*** Opening Data listing ***

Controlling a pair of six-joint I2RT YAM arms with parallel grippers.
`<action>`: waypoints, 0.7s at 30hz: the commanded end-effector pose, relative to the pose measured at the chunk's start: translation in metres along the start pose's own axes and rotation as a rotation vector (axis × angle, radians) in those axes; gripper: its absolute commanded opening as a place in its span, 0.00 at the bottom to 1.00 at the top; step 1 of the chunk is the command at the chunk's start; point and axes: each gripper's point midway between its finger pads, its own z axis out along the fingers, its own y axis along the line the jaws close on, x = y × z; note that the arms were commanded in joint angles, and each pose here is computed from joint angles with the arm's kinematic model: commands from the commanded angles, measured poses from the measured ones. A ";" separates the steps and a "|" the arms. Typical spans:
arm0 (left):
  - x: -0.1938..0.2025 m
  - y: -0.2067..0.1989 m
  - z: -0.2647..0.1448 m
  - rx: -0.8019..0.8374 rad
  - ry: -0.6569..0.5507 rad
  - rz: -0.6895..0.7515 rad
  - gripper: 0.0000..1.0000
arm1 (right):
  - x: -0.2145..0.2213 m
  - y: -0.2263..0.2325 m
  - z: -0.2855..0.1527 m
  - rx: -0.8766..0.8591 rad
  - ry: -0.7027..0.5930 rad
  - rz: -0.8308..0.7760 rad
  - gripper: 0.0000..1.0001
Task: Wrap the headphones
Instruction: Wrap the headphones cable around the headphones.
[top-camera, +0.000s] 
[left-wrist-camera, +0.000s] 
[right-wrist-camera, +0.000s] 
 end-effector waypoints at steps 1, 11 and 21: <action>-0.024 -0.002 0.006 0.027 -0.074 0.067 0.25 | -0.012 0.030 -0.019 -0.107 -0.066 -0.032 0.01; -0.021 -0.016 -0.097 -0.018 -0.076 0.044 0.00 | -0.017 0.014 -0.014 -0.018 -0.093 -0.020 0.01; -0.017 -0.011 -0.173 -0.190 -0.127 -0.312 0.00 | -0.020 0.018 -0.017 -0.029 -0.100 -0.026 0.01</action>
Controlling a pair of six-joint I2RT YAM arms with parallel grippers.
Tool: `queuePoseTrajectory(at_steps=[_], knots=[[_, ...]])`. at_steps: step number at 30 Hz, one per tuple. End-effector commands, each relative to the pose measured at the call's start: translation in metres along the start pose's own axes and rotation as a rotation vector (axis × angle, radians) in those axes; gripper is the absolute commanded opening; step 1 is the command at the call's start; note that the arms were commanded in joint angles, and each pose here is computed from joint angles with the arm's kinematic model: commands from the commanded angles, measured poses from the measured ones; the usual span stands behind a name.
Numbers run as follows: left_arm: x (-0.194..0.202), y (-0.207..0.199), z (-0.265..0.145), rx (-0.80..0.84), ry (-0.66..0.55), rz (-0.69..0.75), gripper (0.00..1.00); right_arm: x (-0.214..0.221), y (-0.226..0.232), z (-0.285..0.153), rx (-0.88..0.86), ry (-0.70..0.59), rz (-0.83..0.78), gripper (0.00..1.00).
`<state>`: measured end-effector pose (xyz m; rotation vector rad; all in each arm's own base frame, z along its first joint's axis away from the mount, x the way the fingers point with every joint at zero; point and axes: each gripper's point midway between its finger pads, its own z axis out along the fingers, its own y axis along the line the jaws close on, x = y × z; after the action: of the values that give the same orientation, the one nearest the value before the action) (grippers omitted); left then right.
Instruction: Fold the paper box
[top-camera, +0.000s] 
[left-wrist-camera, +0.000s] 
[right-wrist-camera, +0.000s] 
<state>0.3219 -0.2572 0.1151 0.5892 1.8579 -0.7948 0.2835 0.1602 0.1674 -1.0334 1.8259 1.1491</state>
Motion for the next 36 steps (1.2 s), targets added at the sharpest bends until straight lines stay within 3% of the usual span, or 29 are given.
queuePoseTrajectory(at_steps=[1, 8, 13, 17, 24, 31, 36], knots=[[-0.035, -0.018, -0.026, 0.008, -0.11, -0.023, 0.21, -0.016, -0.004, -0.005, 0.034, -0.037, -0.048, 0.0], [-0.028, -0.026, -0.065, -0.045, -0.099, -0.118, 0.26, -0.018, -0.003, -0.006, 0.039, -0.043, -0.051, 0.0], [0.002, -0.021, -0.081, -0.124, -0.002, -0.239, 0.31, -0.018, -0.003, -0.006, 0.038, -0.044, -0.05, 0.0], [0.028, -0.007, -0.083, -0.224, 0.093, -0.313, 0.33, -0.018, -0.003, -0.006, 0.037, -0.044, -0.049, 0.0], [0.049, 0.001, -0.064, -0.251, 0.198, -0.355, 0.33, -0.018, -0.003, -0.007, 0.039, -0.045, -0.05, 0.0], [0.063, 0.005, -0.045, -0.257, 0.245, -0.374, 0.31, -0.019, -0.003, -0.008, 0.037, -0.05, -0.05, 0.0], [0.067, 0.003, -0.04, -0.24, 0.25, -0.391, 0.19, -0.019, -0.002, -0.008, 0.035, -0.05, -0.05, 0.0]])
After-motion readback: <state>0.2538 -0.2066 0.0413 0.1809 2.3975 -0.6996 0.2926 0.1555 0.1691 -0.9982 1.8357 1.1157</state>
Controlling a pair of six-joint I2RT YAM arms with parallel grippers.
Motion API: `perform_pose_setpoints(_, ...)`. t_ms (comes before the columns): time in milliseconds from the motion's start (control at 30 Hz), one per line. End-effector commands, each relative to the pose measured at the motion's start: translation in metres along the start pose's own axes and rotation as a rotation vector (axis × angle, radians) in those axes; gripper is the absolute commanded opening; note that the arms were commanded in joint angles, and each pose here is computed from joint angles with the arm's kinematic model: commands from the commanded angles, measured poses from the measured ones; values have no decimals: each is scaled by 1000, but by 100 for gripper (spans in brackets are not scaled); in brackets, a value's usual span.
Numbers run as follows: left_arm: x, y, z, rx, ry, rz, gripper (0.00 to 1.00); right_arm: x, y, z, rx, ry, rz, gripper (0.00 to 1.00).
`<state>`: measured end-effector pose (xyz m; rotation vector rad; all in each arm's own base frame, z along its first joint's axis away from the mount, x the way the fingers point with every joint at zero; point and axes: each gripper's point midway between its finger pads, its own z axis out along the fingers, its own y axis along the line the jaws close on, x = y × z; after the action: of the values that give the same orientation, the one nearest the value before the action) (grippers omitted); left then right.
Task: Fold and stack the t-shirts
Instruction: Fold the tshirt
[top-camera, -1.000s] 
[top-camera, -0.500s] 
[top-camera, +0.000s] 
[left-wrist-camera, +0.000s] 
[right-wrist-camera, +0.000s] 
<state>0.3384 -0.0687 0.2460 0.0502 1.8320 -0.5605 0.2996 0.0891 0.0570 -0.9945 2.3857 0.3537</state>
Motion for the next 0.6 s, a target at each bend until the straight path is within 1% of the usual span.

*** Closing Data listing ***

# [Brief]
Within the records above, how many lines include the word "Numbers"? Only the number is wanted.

# [Written response]
2